_Task statement_: Reply with one number, the count of lines below that contain the string "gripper".

START Information supplied

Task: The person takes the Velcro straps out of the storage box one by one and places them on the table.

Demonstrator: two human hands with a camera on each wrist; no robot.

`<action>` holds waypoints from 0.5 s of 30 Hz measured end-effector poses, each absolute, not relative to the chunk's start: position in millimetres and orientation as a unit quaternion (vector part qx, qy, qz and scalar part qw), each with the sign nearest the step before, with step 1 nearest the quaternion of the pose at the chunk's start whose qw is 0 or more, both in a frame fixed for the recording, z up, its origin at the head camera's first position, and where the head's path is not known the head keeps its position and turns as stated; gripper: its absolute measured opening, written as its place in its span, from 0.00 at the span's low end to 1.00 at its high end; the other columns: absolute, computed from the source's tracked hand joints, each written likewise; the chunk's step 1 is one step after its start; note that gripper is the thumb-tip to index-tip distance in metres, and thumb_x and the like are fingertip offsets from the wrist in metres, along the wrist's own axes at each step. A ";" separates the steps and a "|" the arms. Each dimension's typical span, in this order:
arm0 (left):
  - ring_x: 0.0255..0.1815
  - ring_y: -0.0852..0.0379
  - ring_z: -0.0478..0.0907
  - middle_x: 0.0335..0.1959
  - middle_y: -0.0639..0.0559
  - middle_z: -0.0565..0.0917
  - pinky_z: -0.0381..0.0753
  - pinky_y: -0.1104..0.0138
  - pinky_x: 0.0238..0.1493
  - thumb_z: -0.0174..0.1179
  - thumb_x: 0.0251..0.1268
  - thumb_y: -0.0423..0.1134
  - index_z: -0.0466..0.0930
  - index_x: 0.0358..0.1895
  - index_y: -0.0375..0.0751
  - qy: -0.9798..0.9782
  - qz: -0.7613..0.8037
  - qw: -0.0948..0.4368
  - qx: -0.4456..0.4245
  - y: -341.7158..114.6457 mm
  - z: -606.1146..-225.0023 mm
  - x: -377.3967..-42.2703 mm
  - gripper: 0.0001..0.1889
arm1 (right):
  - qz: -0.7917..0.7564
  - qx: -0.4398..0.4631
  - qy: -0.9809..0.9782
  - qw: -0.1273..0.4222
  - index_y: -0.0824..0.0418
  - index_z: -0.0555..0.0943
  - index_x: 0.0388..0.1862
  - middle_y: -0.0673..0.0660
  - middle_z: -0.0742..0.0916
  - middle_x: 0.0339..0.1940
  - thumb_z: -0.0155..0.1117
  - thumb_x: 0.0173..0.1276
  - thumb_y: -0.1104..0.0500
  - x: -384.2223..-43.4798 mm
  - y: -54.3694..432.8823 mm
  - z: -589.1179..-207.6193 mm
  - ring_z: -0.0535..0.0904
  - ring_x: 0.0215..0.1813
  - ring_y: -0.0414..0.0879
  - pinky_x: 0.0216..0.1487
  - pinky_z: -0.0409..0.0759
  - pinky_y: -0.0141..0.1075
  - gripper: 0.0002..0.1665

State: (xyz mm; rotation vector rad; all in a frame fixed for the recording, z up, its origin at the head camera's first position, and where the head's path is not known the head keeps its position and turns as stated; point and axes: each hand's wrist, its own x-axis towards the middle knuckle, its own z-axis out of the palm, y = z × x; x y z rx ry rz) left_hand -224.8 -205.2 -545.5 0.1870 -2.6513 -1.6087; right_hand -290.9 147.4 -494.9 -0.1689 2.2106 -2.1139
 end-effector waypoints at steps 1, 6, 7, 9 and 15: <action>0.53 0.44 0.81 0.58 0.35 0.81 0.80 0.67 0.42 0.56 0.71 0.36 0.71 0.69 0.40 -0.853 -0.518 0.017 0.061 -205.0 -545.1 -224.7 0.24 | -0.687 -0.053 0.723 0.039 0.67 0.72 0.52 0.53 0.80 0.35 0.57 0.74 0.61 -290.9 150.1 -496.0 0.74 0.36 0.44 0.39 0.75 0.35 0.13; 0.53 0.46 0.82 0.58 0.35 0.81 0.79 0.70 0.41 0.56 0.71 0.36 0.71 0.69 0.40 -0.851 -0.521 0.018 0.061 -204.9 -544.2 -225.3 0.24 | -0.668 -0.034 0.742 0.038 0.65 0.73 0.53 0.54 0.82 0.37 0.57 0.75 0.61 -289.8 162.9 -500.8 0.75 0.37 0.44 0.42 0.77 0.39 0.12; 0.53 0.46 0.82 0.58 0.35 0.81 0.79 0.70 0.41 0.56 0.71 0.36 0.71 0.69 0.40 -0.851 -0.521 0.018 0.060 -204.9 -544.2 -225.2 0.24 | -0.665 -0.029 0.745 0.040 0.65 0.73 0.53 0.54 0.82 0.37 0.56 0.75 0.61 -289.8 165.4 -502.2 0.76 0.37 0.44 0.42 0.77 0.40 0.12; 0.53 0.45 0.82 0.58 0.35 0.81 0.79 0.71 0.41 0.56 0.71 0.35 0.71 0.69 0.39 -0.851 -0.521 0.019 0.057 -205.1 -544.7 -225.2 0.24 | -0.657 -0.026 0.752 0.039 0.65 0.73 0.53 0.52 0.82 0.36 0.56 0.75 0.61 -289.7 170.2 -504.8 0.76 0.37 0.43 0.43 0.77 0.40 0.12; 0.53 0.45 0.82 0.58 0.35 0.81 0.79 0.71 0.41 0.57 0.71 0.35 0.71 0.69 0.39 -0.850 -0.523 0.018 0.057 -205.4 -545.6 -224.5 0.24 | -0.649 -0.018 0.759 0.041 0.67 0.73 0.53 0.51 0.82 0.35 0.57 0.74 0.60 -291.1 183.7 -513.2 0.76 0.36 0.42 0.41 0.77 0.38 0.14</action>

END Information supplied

_Exercise output_: 3